Each line of the material should be output exactly as shown.

• [EXERCISE DATA]:
● ● ● ●

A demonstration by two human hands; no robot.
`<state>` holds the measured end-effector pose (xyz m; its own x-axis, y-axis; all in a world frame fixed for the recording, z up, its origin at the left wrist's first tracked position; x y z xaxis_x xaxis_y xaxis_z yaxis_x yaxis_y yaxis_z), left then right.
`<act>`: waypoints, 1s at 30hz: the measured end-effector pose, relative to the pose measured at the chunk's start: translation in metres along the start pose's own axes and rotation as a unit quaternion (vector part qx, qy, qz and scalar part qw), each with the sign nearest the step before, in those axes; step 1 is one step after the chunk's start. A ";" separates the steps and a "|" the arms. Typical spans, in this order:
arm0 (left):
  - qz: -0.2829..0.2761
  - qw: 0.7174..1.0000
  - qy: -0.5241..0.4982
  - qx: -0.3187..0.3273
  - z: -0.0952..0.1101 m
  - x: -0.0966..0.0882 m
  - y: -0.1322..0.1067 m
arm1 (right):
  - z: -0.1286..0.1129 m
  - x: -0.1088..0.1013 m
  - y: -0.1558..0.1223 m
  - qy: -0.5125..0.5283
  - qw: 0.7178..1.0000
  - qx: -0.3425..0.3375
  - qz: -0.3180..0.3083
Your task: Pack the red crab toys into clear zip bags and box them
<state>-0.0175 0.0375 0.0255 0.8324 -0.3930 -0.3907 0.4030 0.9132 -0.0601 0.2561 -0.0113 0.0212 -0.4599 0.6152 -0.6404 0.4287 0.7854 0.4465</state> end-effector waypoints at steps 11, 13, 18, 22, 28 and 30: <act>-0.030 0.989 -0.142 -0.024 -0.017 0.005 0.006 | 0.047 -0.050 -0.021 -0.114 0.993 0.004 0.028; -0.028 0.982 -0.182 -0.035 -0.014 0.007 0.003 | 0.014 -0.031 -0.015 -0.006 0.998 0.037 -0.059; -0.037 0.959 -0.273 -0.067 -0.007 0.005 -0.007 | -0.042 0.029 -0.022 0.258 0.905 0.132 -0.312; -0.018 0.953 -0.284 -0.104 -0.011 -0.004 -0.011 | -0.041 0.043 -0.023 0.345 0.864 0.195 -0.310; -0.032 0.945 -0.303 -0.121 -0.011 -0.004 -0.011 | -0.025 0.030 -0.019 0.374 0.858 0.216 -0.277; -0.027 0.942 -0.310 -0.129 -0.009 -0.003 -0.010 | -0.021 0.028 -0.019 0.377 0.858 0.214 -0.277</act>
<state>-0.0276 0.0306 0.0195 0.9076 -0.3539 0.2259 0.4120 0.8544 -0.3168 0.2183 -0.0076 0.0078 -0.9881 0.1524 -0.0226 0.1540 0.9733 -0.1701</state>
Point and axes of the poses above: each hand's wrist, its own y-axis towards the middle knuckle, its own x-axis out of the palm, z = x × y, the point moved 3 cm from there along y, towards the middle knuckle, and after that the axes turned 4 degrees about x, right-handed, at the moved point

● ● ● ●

• [ANSWER SECTION]:
A demonstration by two human hands; no robot.
`<state>` holds the measured end-effector pose (xyz m; its own x-axis, y-axis; all in a world frame fixed for the recording, z up, its origin at the left wrist's first tracked position; x y z xaxis_x xaxis_y xaxis_z yaxis_x yaxis_y yaxis_z), left then right.
`<act>`: waypoints, 1s at 30hz: the measured end-effector pose, relative to the pose measured at the chunk's start: translation in metres along the start pose's own axes and rotation as a unit quaternion (vector part qx, qy, qz and scalar part qw), each with the sign nearest the step before, in those axes; step 1 is one step after the chunk's start. A ";" separates the steps and a "|" the arms. Typical spans, in this order:
arm0 (left):
  - qz: -0.2829..0.2761
  - qw: 0.7174..1.0000
  - qy: -0.5241..0.4982
  - qx: -0.3187..0.3273
  - z: -0.0952..0.1101 m
  - x: -0.0966..0.0882 m
  - y: -0.1322..0.1067 m
arm1 (right):
  - z: -0.1286..0.1129 m
  - x: -0.1088..0.1013 m
  - y: -0.1558..0.1223 m
  - qy: -0.5125..0.5283
  - qw: 0.7178..1.0000
  - qx: -0.3425..0.3375
  - qz: -0.3180..0.3083
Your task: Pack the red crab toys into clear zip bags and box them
<state>-0.0175 0.0375 0.0255 0.8324 -0.3930 -0.3907 0.4030 0.9132 -0.0601 0.2561 -0.0113 0.0212 -0.4599 0.6152 -0.6404 0.4287 0.7854 0.4465</state> end-effector waypoints at steps 11, 13, 18, 22, 28 and 30: <act>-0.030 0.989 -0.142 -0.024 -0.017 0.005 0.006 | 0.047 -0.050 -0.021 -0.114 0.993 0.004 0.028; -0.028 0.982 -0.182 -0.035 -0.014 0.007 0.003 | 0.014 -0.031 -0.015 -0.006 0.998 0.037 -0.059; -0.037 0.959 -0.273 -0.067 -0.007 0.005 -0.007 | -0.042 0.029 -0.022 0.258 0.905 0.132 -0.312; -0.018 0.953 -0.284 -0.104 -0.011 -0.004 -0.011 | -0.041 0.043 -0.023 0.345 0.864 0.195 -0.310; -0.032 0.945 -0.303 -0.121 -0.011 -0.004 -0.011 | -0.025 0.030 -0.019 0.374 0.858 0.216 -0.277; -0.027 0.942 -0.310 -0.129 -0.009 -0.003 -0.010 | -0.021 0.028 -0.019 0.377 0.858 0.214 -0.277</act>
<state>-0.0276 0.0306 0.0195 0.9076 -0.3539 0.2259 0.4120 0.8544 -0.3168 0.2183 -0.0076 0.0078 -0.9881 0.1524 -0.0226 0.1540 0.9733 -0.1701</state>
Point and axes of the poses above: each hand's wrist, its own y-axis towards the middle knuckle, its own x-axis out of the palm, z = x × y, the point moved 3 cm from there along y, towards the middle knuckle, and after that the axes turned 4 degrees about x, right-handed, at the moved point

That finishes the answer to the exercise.